**Exercise details**
Keep every word of the listing and drop the images when you write it out.

**Data shown**
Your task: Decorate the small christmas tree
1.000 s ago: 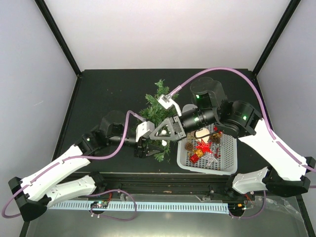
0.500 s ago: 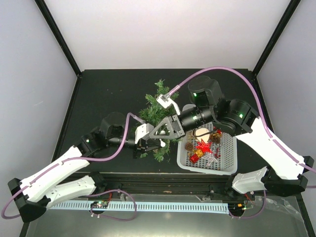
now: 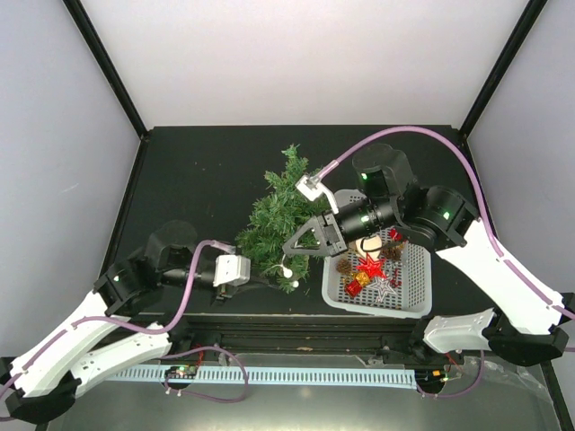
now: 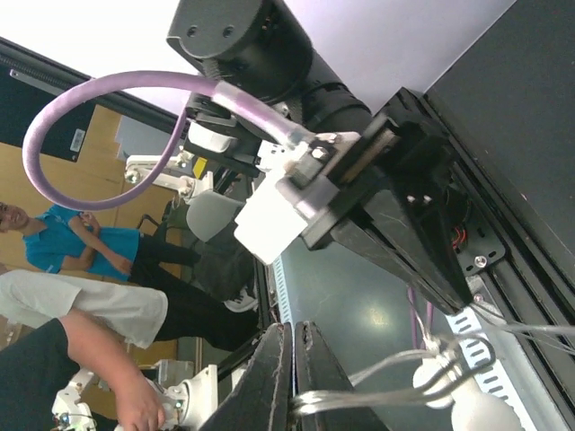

**Problem solution**
Your task: Decorate the small christmas tree
1.000 s ago: 
0.500 s ago: 
now: 
now: 

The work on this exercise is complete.